Wenn du ein Kilogramm Kaffee kaufst, verursacht der gesamte Lebenszyklus dieses Kaffees – von der Kaffeepflanze auf einer Farm in Costa Rica bis zur Verpackung, die schließlich in Dänemark als Abfall endet – eine Umweltbelastung von knapp 5 kg CO₂. Das mag nicht überraschend sein, wenn man bedenkt, dass bei der Produktion Prozesse wie Trocknen, Rösten, Mahlen und umfangreicher Transport eine Rolle spielen. Unerwartet könnte jedoch sein, dass 45 % der CO₂-Emissionen aus der Energie stammen, die beim Aufbrühen des Kaffees zu Hause verbraucht wird. Deshalb ist es tatsächlich entscheidend, ob du eine energieeffiziente Kaffeemaschine verwendest oder einen ganzen Wasserkocher bzw. nur die Hälfte des Wassers erhitzt.

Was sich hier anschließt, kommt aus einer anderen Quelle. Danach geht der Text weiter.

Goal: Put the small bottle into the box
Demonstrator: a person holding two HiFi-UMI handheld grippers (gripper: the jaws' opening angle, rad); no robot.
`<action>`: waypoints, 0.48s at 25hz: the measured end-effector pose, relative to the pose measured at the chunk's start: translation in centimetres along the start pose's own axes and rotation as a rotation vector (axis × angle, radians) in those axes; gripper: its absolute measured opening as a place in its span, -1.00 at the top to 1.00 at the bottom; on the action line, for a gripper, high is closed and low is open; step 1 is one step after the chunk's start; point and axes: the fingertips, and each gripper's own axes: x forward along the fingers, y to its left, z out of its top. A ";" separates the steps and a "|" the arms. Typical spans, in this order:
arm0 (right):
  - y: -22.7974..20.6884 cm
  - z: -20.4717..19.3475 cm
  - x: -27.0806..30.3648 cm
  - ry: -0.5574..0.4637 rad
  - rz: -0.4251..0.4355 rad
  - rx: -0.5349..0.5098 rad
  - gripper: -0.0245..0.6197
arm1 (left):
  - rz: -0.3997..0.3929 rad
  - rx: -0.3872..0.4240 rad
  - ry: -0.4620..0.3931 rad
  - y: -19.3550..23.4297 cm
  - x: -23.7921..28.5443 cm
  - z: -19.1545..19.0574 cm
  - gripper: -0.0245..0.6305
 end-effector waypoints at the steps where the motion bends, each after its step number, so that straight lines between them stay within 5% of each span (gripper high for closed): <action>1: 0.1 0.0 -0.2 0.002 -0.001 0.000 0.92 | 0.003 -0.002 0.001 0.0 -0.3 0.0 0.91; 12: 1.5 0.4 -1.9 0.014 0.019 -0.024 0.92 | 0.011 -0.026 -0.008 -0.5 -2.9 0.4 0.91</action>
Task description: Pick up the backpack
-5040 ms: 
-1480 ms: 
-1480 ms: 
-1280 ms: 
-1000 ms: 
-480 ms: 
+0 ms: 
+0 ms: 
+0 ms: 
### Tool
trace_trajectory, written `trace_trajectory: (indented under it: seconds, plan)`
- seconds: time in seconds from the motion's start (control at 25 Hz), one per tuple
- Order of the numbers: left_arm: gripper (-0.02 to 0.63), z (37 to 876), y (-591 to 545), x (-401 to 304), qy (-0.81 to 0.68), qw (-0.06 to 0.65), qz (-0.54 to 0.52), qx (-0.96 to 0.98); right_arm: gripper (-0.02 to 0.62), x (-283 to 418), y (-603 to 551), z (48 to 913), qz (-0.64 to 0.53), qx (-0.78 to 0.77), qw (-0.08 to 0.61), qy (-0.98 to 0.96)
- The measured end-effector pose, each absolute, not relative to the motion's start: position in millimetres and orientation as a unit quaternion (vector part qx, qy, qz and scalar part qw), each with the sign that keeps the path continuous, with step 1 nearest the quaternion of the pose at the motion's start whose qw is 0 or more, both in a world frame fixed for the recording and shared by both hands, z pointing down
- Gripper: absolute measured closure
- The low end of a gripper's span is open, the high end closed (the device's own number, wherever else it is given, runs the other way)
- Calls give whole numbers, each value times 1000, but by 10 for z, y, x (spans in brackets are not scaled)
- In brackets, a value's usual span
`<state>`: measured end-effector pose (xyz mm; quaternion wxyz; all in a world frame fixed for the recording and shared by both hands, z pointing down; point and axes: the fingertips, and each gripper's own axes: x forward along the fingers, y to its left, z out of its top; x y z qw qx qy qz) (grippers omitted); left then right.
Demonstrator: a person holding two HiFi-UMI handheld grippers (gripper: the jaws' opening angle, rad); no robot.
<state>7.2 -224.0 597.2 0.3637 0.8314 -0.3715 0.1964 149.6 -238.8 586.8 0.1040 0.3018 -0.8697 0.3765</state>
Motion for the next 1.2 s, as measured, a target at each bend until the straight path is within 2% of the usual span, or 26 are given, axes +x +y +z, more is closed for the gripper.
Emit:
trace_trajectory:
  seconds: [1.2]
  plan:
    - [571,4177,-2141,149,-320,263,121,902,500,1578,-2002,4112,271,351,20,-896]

Die Reduzierung des Energieverbrauchs in deinem Alltag steht in direktem Zusammenhang mit niedrigeren potenziellen CO₂-Emissionen. Daher ist es für dich von großer Bedeutung, unnötigen Energieverbrauch einzuschränken. Es gibt zahlreiche Möglichkeiten, dies zu erreichen, doch beginnen kannst du damit, Energie bewusst zu sparen und effizient zu nutzen. Beispiele hierfür sind die Verwendung von LED-Beleuchtung, die Verbesserung der Wärmedämmung sowie die Investition in energieeffiziente Fenster und Waschmaschinen.